HertieDataScience / SyllabusAndLectures

Hertie School of Governance Introduction to Collaborative Social Science Data Analysis
MIT License
37 stars 60 forks source link

Kable Question #64

Closed jasmincantzler closed 8 years ago

jasmincantzler commented 8 years ago

Dear all,

Since some of you are way more familiar with R than I am, I am putting this out here in the hope that someone can restore my sanity. I try to generate a basic summary statistics table. In preparation I want to calculate the mean grouped by a factor variable; so the mean age for example per country variable.

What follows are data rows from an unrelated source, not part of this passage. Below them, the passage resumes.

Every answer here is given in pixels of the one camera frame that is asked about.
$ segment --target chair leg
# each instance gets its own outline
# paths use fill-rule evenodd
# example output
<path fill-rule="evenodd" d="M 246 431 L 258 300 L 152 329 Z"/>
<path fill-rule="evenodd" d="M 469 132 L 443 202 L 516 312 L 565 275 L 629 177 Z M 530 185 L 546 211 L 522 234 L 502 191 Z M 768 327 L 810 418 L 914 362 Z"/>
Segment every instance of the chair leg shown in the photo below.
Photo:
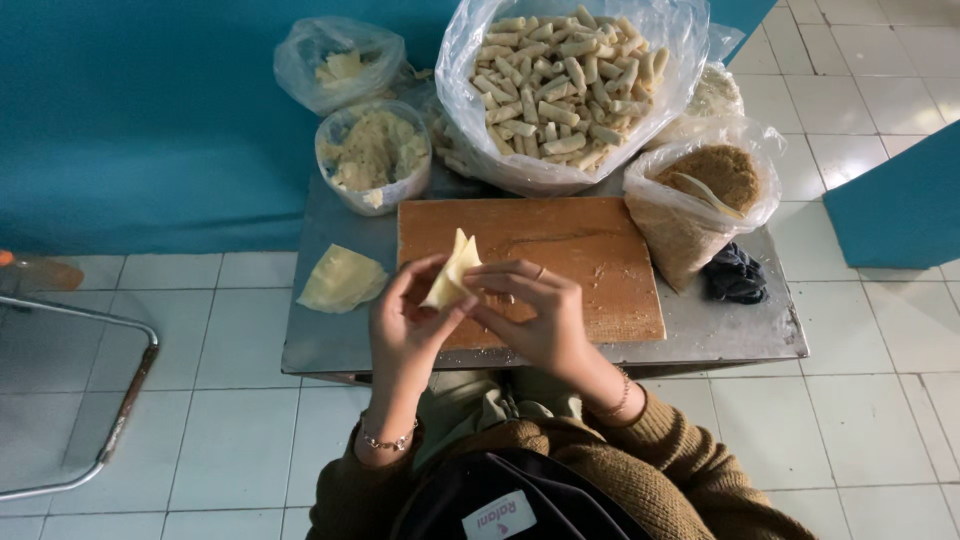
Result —
<path fill-rule="evenodd" d="M 127 394 L 124 396 L 123 402 L 120 404 L 120 409 L 117 411 L 116 418 L 113 420 L 113 426 L 110 428 L 110 432 L 107 435 L 107 440 L 104 441 L 104 446 L 101 447 L 100 452 L 97 454 L 97 459 L 94 461 L 93 466 L 79 477 L 66 482 L 0 492 L 0 503 L 4 501 L 26 499 L 27 497 L 52 495 L 54 493 L 68 491 L 83 485 L 93 477 L 97 476 L 101 469 L 103 469 L 110 461 L 110 458 L 113 457 L 113 452 L 116 450 L 120 433 L 123 432 L 124 427 L 127 425 L 131 410 L 133 409 L 133 402 L 136 401 L 136 396 L 140 393 L 140 388 L 143 386 L 143 381 L 147 378 L 147 373 L 150 372 L 150 367 L 154 364 L 156 355 L 160 352 L 160 342 L 156 335 L 156 331 L 140 321 L 128 319 L 127 317 L 118 317 L 116 315 L 110 315 L 109 313 L 103 313 L 101 311 L 64 306 L 63 304 L 56 304 L 53 302 L 41 302 L 39 300 L 28 300 L 0 294 L 0 304 L 14 307 L 42 309 L 45 311 L 53 311 L 55 313 L 63 313 L 66 315 L 94 319 L 97 321 L 110 323 L 112 325 L 136 328 L 147 334 L 147 348 L 143 351 L 143 356 L 140 359 L 140 365 L 136 368 L 136 373 L 133 374 L 133 380 L 130 383 L 130 387 L 127 388 Z"/>

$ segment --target dark cloth
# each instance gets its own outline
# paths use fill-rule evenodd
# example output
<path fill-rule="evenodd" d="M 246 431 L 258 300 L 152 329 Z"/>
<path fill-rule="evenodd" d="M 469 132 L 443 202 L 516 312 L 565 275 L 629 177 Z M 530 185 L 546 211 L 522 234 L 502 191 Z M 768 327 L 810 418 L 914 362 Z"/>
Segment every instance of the dark cloth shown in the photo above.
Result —
<path fill-rule="evenodd" d="M 651 538 L 595 485 L 562 463 L 522 448 L 471 452 L 447 461 L 417 494 L 396 538 L 466 538 L 464 518 L 517 490 L 523 491 L 537 522 L 511 538 Z"/>
<path fill-rule="evenodd" d="M 707 293 L 713 300 L 759 304 L 767 299 L 763 267 L 733 242 L 704 266 L 704 275 Z"/>

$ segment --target spoon
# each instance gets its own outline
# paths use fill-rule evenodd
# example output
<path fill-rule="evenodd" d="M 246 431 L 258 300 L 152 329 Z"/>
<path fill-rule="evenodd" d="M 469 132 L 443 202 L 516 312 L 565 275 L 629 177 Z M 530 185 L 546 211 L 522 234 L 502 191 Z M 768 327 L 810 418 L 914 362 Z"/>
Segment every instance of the spoon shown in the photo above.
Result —
<path fill-rule="evenodd" d="M 713 194 L 713 191 L 712 191 L 709 187 L 707 187 L 707 185 L 704 184 L 703 182 L 700 182 L 699 180 L 693 178 L 692 176 L 690 176 L 690 175 L 688 175 L 688 174 L 678 173 L 678 172 L 673 172 L 672 174 L 675 174 L 675 175 L 678 175 L 678 176 L 682 176 L 682 177 L 686 178 L 687 180 L 690 180 L 690 183 L 691 183 L 691 184 L 694 184 L 694 185 L 696 185 L 697 187 L 699 187 L 700 190 L 704 193 L 704 195 L 707 195 L 707 198 L 709 199 L 709 202 L 710 202 L 716 209 L 722 211 L 723 213 L 727 214 L 728 216 L 730 216 L 730 217 L 732 217 L 732 218 L 735 218 L 735 219 L 743 219 L 743 218 L 747 217 L 747 214 L 745 214 L 745 213 L 743 213 L 743 212 L 741 212 L 741 211 L 738 211 L 738 210 L 734 210 L 734 209 L 728 207 L 727 205 L 725 205 L 725 204 L 723 203 L 723 201 L 721 201 L 720 199 L 717 199 L 717 196 Z"/>

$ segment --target bracelet
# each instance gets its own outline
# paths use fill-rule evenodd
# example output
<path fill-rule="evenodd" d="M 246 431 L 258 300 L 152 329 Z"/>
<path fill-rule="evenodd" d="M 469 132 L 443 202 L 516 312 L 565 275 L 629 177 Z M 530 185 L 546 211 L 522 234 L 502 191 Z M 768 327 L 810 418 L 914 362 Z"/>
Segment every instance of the bracelet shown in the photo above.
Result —
<path fill-rule="evenodd" d="M 590 412 L 593 413 L 593 416 L 612 418 L 620 414 L 621 412 L 623 412 L 623 409 L 627 408 L 627 398 L 630 397 L 630 386 L 633 385 L 634 382 L 630 380 L 630 376 L 627 375 L 627 372 L 623 371 L 623 368 L 621 368 L 620 366 L 613 366 L 613 367 L 615 367 L 617 370 L 619 370 L 620 373 L 623 374 L 623 396 L 620 397 L 620 403 L 616 404 L 612 408 L 608 408 L 605 410 L 594 410 L 593 407 L 589 406 L 588 408 Z"/>
<path fill-rule="evenodd" d="M 420 422 L 414 418 L 414 426 L 410 428 L 410 432 L 402 437 L 398 438 L 396 442 L 381 442 L 376 440 L 372 435 L 367 433 L 367 411 L 364 411 L 360 415 L 360 434 L 363 436 L 364 442 L 376 449 L 383 450 L 393 450 L 394 452 L 402 452 L 407 449 L 407 443 L 410 441 L 410 438 L 414 436 L 414 430 L 417 426 L 420 425 Z"/>

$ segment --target clear plastic bag
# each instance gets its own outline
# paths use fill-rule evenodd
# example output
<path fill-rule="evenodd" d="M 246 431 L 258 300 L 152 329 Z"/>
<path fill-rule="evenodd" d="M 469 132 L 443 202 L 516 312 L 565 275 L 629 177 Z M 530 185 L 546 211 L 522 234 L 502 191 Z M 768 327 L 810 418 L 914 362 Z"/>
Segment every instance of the clear plastic bag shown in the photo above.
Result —
<path fill-rule="evenodd" d="M 357 77 L 334 88 L 317 83 L 316 69 L 328 54 L 352 50 L 368 62 Z M 327 116 L 341 107 L 375 99 L 394 83 L 406 58 L 403 37 L 385 28 L 345 17 L 307 18 L 295 22 L 276 47 L 274 75 L 301 105 Z"/>
<path fill-rule="evenodd" d="M 410 122 L 417 136 L 422 136 L 426 142 L 426 159 L 410 176 L 396 179 L 393 184 L 366 191 L 350 191 L 338 187 L 332 181 L 332 177 L 337 171 L 337 162 L 323 155 L 321 143 L 323 141 L 342 142 L 350 128 L 365 113 L 375 110 L 387 110 Z M 324 181 L 344 201 L 348 208 L 360 215 L 385 215 L 394 212 L 400 201 L 420 197 L 430 181 L 430 160 L 433 152 L 429 137 L 427 137 L 426 126 L 423 125 L 422 118 L 413 108 L 399 101 L 373 101 L 340 109 L 330 114 L 317 129 L 314 146 L 317 149 L 317 164 L 320 166 Z"/>
<path fill-rule="evenodd" d="M 671 140 L 695 135 L 711 125 L 711 117 L 743 116 L 743 98 L 733 75 L 721 60 L 733 52 L 744 34 L 735 28 L 710 23 L 707 63 L 693 90 L 690 103 L 679 116 L 647 142 L 657 148 Z"/>
<path fill-rule="evenodd" d="M 566 15 L 579 3 L 593 15 L 626 16 L 651 49 L 670 50 L 651 112 L 593 173 L 518 154 L 502 156 L 487 133 L 483 103 L 468 79 L 487 29 L 495 18 Z M 529 197 L 570 195 L 603 180 L 686 107 L 707 57 L 708 13 L 705 0 L 462 0 L 446 27 L 435 75 L 437 95 L 462 139 L 470 172 Z"/>
<path fill-rule="evenodd" d="M 700 133 L 674 140 L 640 155 L 624 171 L 624 200 L 650 256 L 663 278 L 678 292 L 736 235 L 766 223 L 780 204 L 780 179 L 773 157 L 783 155 L 786 140 L 777 130 L 745 117 L 711 118 Z M 759 196 L 743 219 L 736 219 L 697 197 L 651 180 L 680 158 L 705 146 L 730 144 L 751 157 Z"/>

If someone could help me out I would appreciate it greatly. R and I are not yet friends :(

(just in case you want to have a look: https://github.com/jasmincantzler/TaxMorale/blob/master/Assignment%203/Data%20Analysis.R)

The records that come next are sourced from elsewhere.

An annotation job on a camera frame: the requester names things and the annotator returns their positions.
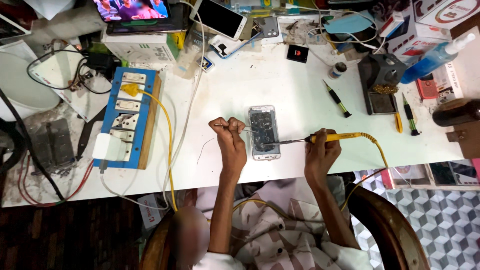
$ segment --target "green screwdriver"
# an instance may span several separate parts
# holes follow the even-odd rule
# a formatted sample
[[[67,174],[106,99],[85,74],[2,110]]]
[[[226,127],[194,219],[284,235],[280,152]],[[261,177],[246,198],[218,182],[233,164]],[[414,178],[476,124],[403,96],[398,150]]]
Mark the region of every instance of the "green screwdriver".
[[[407,99],[405,98],[405,95],[402,93],[403,96],[403,107],[405,108],[405,114],[407,115],[408,122],[410,123],[410,129],[412,130],[411,135],[412,136],[417,136],[420,135],[420,133],[417,130],[417,127],[415,126],[415,122],[413,121],[413,113],[412,109],[410,109],[410,105],[407,102]]]
[[[322,80],[325,85],[327,86],[327,91],[328,93],[332,96],[333,100],[335,101],[335,103],[338,104],[338,106],[340,107],[340,109],[342,109],[343,111],[343,115],[345,116],[345,118],[348,118],[350,116],[352,116],[351,113],[348,112],[347,109],[345,109],[345,106],[343,106],[342,104],[342,101],[340,100],[340,98],[336,95],[335,91],[330,87],[328,86],[328,84],[325,82],[325,80]]]

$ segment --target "hand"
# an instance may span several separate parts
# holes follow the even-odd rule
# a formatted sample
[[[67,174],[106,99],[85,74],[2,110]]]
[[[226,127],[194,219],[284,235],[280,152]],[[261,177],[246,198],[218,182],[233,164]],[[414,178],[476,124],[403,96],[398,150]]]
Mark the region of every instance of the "hand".
[[[210,121],[208,125],[217,134],[218,145],[222,152],[222,172],[240,177],[241,170],[247,163],[245,142],[240,138],[240,133],[245,128],[245,123],[234,117],[230,117],[228,122],[223,117],[218,117]]]
[[[327,134],[336,134],[335,130],[322,128],[315,132],[317,138],[315,144],[307,143],[306,160],[305,160],[305,178],[308,185],[326,186],[326,176],[330,167],[332,167],[335,160],[340,156],[342,148],[340,142],[327,140]]]

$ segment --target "yellow soldering iron handle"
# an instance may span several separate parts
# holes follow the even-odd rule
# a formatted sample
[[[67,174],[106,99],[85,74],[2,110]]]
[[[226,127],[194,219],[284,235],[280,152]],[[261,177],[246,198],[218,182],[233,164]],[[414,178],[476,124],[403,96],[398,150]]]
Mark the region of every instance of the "yellow soldering iron handle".
[[[327,135],[327,142],[331,141],[337,141],[337,140],[342,140],[342,139],[350,139],[350,138],[356,138],[356,137],[361,137],[360,132],[353,132],[353,133],[340,133],[340,134],[328,134]],[[317,136],[315,134],[310,134],[310,136],[305,138],[306,142],[311,142],[315,143],[317,139]]]

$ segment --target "power adapter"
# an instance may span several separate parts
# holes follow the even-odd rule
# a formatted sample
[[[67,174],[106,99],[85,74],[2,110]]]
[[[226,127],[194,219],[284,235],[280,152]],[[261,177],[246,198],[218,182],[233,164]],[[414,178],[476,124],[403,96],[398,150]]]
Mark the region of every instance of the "power adapter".
[[[90,52],[88,53],[87,63],[90,69],[96,70],[102,74],[113,66],[113,57],[104,53]]]

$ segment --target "blue liquid bottle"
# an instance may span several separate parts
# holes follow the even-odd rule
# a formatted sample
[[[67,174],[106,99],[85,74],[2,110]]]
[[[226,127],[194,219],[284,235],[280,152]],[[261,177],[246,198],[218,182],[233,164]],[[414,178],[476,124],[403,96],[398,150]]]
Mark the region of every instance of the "blue liquid bottle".
[[[450,43],[440,43],[435,48],[428,51],[425,54],[425,58],[420,62],[405,70],[400,82],[403,84],[409,84],[416,79],[430,74],[432,71],[455,59],[458,52],[465,48],[465,45],[474,39],[474,34],[468,34],[466,37],[457,38]]]

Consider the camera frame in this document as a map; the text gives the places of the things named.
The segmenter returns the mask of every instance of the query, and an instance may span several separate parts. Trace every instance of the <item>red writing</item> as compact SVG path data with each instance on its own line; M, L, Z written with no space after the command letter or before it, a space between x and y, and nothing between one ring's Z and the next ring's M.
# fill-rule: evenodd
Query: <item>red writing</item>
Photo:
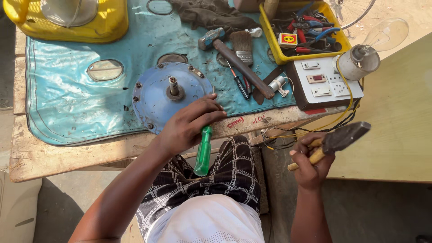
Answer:
M253 121L252 123L253 124L258 123L258 122L262 121L264 119L264 117L266 117L266 116L262 115L262 116L255 117L255 121Z
M233 121L231 123L228 123L227 127L232 128L235 125L243 123L243 122L244 122L243 117L240 117L239 119L237 119L237 120L235 120L235 121Z

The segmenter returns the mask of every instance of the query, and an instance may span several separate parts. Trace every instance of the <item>bristles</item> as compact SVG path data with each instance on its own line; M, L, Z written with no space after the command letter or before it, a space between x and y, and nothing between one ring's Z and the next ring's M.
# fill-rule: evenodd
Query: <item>bristles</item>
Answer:
M249 32L238 31L229 36L234 51L252 51L252 36Z

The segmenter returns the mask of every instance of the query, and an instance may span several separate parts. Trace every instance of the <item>ground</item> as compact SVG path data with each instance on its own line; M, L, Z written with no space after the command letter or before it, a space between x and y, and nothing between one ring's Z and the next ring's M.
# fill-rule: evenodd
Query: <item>ground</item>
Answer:
M389 17L405 19L410 32L402 45L381 52L381 58L432 31L432 2L377 0L366 17L349 29L350 35L355 37L350 39L351 44L360 44L374 24ZM0 26L5 30L0 40L0 169L4 169L9 162L13 125L12 111L5 106L13 105L14 26L4 16L0 16ZM270 229L273 232L270 242L289 239L295 210L295 181L292 173L274 166L290 161L288 151L263 150L271 212L261 218L266 242ZM84 212L118 173L75 171L44 178L34 242L67 242ZM431 185L327 180L323 198L334 242L414 242L418 234L432 234ZM121 241L143 242L135 218Z

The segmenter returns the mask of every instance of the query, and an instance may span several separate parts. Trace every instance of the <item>black and white checkered pants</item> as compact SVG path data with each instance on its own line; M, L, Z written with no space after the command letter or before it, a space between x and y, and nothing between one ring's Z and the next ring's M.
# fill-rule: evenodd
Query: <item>black and white checkered pants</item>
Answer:
M244 136L229 137L222 144L206 177L195 175L180 155L168 161L137 209L143 238L152 223L168 210L192 197L211 194L227 195L259 213L261 189L251 147Z

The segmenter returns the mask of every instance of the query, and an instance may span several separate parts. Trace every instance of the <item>hand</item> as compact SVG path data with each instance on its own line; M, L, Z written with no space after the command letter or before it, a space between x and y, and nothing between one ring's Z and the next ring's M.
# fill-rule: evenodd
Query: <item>hand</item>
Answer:
M326 134L326 132L310 132L294 145L294 150L289 152L292 160L299 166L295 171L295 180L299 184L299 189L319 190L330 170L335 159L334 154L326 155L315 165L312 165L308 159L318 149L317 147L310 149L308 145L315 139L324 138Z
M204 126L226 118L216 97L217 94L206 95L175 113L156 137L158 146L174 156L197 145Z

mcallaghan commented 8 years ago

You want to do something like

library(dplyr)
summary_df <- df %>%
  group_by(country) %>%
  summarise(
    mean = mean(age,na.rm=TRUE)
  )
jasmincantzler commented 8 years ago

It says I cannot group by "country" because its a factor:

Fehler in UseMethod("groupby") : nicht anwendbare Methode für 'groupby' auf Objekt der Klasse "factor" angewendet

mcallaghan commented 8 years ago

Oh, weird. What about group_by(as.character(country))?

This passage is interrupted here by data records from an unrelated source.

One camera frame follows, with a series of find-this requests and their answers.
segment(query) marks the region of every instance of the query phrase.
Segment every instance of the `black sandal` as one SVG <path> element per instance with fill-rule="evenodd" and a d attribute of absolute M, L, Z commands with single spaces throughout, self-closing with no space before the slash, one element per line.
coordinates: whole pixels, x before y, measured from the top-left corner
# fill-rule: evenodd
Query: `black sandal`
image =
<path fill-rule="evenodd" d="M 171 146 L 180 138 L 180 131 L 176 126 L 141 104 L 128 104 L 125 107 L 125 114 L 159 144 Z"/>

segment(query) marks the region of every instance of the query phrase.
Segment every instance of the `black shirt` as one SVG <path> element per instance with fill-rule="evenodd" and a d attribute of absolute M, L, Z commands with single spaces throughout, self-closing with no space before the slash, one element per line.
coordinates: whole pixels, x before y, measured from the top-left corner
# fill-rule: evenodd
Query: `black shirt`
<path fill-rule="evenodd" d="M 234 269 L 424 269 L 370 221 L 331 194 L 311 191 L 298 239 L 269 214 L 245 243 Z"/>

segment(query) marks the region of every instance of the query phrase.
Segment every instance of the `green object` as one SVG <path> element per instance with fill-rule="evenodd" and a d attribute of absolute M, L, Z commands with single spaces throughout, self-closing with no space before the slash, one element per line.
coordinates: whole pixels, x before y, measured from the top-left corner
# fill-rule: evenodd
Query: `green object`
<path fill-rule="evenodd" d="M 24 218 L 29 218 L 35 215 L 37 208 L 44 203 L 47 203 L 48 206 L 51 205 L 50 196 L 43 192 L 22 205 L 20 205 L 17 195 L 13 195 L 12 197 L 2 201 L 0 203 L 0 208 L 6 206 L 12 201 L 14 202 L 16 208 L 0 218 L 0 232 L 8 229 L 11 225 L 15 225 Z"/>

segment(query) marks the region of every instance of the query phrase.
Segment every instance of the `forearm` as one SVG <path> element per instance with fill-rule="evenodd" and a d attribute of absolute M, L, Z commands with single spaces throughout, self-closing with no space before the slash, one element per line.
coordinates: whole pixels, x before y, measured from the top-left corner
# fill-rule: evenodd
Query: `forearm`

jasmincantzler commented 8 years ago

Nope :( group_by and as.character don't want to go together (group_by(as.character(mydata$Country)))

Fehler in UseMethod("groupby") : nicht anwendbare Methode für 'groupby' auf Objekt der Klasse "character" angewendet

mcallaghan commented 8 years ago

Ah, I have already supplied the dataframe as the first argument to dplyr's group by function by piping it (%>%), so you don't need mydata$Country, just Country.

jasmincantzler commented 8 years ago

THANK YOU!